Aparentemente , o Banco Central rendeu-se aos fatos da vida e abandonou sua meta central para a inflação de 2005. Essa é a interpretação dominante no mercado financeiro depois da divulgação do relatório trimestral sobre a inflação no Brasil. Ao mudar sua atenção para a inflação em 2006, a direção de nossa autoridade monetária deixa de lado sua meta inatingível de 5,1% em 2005.
Nesta coluna, já manifestei, por várias vezes, minha convicção de que esse era um sonho de uma noite de verão. Qualquer mortal, devidamente informado sobre a dinâmica dos preços na economia brasileira de hoje, sabia que seria praticamente impossível chegar a esse número em um ano marcado por uma correção monetária -que afeta mais de um terço dos preços ao consumo- superior a 12%. Era apenas uma questão de aritmética elementar a conclusão da inviabilidade do compromisso assumido pelo Copom.
Mas a ilusão vendida por um modelo estatístico de qualidade discutível e a sisudez dos diretores do BC levaram um grupo de analistas a acreditar nesse número mágico. Ou, pelo menos, a fingir que acreditavam. Depois da divulgação do relatório de inflação, várias instituições financeiras, que reportam suas estimativas ao BC, revisaram suas estimativas para números da ordem de 6,20% para o aumento do IPCA em 2005. Agora, estamos falando da vida real. Embora as cotações internacionais do petróleo ainda não permitam uma avaliação definitiva da inflação esse ano, algo próximo a um intervalo entre 6,20% e 6,40% me parece correto.
Essa volta ao mundo real possibilita, ao analista, duas leituras sobre o comportamento do BC em sua responsabilidade institucional de zelar pela estabilidade de preços em nosso país.
A primeira, que eu não subscrevo, é que por mais um ano nossa autoridade monetária falhou em sua ação e perdeu mais pontos em termos da tão necessária credibilidade perante os agentes econômicos; a segunda, que me parece a correta, é que o BC teve sucesso em sua missão de trazer a inflação para um nível adequado, apesar dos choques de preços das commodities no ano passado.
Esse sucesso fica ainda mais claro quando consideramos o crescimento de 5,2% do PIB, em 2004, e a possibilidade concreta de uma inflação de 5% no ano próximo. Afinal, pelo menos para mim, é esse binômio -crescimento e inflação- que deve ser usado para avaliar o sucesso ou não da política monetária de um país.
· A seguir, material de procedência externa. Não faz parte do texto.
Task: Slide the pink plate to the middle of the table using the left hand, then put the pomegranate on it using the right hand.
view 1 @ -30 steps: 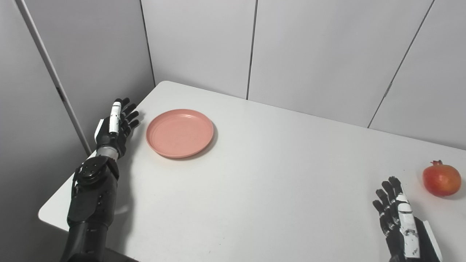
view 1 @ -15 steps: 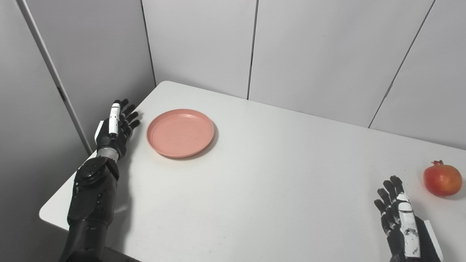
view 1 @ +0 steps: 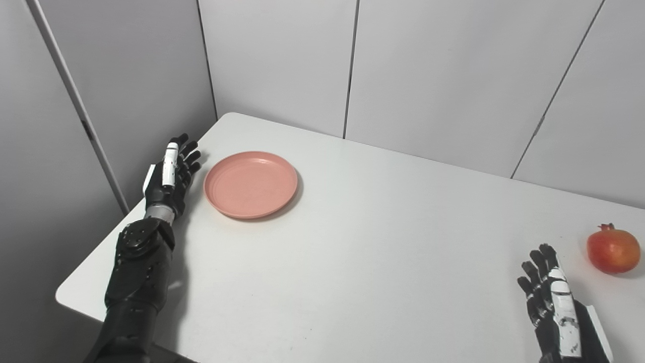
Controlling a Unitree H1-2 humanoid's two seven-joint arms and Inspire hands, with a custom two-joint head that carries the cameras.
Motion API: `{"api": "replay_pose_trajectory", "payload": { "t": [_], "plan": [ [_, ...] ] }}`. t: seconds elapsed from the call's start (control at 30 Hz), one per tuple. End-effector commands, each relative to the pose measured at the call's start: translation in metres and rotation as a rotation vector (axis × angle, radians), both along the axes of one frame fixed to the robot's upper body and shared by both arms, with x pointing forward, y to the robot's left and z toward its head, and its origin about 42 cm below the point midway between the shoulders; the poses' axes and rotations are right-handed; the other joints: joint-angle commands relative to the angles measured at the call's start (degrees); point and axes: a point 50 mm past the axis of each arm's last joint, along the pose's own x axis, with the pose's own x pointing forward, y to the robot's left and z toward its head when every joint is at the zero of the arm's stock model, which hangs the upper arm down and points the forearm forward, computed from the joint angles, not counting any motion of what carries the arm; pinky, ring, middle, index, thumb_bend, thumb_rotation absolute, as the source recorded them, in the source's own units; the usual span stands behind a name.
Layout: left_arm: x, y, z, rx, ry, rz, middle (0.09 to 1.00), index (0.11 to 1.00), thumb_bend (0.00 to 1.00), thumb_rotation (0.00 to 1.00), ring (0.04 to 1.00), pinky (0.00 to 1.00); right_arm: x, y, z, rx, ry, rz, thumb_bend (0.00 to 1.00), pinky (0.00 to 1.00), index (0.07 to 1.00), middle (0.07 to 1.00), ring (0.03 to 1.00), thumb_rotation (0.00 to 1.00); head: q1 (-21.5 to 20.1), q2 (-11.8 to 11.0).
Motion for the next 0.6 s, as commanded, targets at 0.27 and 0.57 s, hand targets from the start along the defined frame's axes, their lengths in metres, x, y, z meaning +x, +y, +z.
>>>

Países como o México e o Chile, para ficar apenas com alguns queridinhos dos mercados, levaram vários anos para trazer a inflação para baixo de 5% ao ano. Esse movimento mais lento e sem o custo de uma queda forte do nível de atividade é o caminho correto para uma estabilização perene dos preços de uma economia de mercado como a brasileira.
Mas gostaria, também, de refletir sobre a informação, que está em nossos jornais, de que o PT pretende realizar um congresso nacional para atualizar seu programa de ação, em razão das mudanças radicais que ocorreram desde que assumiu o poder, com Lula. Peças fundamentais da retórica petista dos anos de oposição, como renegar a dívida externa, defender juros baixos para estimular o crescimento econômico e prioridade nos gastos sociais sem compromissos com a responsabilidade fiscal, seriam substituídas por outros valores. O respeito aos contratos, o compromisso com o equilíbrio fiscal, a importância das exportações e da abertura da economia ao mundo global que nos cerca seriam, entre outros, inseridos no programa do partido da estrela vermelha.
Com isso, a Carta ao Povo Brasileiro, compromisso que o candidato Lula assumiu quando das eleições de 2002, seria inserida no programa oficial do partido. Esse ato, se realizado, aproximaria definitivamente o PT dos partidos sociais-democratas europeus, apesar de realizado após as eleições que o levaram ao poder. E daria uma extraordinária estabilidade ao quadro político brasileiro, na medida em que retiraria de cena um partido contestador da ordem econômica estabelecida.
Como diz um político amigo meu, "a proximidade das eleições faz milagres nos partidos políticos". O PT sabe que não pode enfrentar as eleições do ano próximo com essa contradição básica entre seu programa e a Carta ao Povo Brasileiro. Os riscos seriam enormes e poderiam ser explorados, com sucesso, pelo PSDB e pelo PFL. Entre o risco de perder o centro -que, pela primeira vez em décadas, resolveu votar em Lula- e a certeza de ver a esquerda bandear para outro partido, a direção pragmática do PT parece ter optado pela primeira possibilidade.